_Your objective_: Treat the line containing "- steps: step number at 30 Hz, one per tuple" as the last one, and return every line exactly from the first line of the material below up to it.

══ Information supplied

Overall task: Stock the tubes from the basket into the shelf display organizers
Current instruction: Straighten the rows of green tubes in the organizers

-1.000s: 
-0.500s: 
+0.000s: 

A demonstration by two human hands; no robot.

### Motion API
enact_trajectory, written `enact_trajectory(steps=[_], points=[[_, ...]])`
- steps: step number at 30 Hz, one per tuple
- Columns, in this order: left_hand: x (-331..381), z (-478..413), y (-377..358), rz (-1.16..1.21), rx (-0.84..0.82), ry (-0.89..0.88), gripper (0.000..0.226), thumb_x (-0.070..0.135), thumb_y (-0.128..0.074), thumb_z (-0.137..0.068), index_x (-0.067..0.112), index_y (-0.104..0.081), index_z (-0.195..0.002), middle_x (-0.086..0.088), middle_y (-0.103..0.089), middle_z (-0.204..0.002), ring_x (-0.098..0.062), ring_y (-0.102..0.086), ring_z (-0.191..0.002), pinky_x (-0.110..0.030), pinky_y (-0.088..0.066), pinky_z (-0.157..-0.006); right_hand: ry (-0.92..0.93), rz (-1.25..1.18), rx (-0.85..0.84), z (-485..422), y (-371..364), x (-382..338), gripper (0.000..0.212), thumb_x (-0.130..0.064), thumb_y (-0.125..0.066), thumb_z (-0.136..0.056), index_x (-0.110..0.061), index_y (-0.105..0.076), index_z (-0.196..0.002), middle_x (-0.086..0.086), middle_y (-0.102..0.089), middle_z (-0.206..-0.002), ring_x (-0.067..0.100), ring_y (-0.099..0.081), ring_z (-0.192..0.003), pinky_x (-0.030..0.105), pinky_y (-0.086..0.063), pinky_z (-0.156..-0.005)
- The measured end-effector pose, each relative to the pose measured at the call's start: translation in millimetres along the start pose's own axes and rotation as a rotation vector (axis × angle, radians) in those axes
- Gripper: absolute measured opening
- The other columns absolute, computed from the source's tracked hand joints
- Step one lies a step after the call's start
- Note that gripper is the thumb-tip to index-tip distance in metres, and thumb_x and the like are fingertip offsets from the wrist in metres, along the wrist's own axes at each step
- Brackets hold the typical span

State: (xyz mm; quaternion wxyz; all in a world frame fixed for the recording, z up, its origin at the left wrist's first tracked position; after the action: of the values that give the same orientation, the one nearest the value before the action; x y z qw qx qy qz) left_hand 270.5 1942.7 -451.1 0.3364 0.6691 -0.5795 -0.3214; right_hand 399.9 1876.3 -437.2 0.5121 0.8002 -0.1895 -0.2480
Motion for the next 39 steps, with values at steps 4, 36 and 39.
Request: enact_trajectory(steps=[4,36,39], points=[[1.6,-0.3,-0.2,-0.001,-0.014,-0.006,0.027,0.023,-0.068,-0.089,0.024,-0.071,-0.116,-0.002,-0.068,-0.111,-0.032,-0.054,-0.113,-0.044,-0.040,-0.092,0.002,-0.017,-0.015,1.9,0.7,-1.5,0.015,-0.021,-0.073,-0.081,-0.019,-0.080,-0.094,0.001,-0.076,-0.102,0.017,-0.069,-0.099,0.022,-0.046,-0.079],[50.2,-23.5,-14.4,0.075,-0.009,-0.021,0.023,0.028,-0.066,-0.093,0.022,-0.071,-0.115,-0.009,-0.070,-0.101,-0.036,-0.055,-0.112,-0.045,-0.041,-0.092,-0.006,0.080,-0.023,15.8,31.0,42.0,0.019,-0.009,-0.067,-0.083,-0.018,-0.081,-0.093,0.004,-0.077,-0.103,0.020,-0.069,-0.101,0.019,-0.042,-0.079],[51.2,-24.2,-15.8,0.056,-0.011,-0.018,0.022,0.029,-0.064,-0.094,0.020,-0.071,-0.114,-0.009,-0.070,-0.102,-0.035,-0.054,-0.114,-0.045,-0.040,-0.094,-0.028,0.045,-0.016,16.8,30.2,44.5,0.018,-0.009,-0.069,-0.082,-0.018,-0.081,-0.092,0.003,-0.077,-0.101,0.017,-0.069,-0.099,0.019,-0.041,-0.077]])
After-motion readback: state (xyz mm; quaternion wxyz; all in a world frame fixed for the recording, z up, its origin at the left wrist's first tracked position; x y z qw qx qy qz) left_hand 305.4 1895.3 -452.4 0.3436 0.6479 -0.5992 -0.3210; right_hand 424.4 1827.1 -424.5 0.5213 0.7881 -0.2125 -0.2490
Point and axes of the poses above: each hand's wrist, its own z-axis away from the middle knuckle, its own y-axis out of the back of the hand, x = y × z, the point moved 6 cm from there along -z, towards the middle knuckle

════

_Problem solution_:
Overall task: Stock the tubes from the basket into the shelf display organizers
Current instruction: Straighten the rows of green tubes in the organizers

-1.000s: 
-0.500s: 
+0.000s: 

A demonstration by two human hands; no robot.

### Motion API
enact_trajectory, written `enact_trajectory(steps=[_], points=[[_, ...]])`
- steps: step number at 30 Hz, one per tuple

For this exercise, nothing more remains to be done.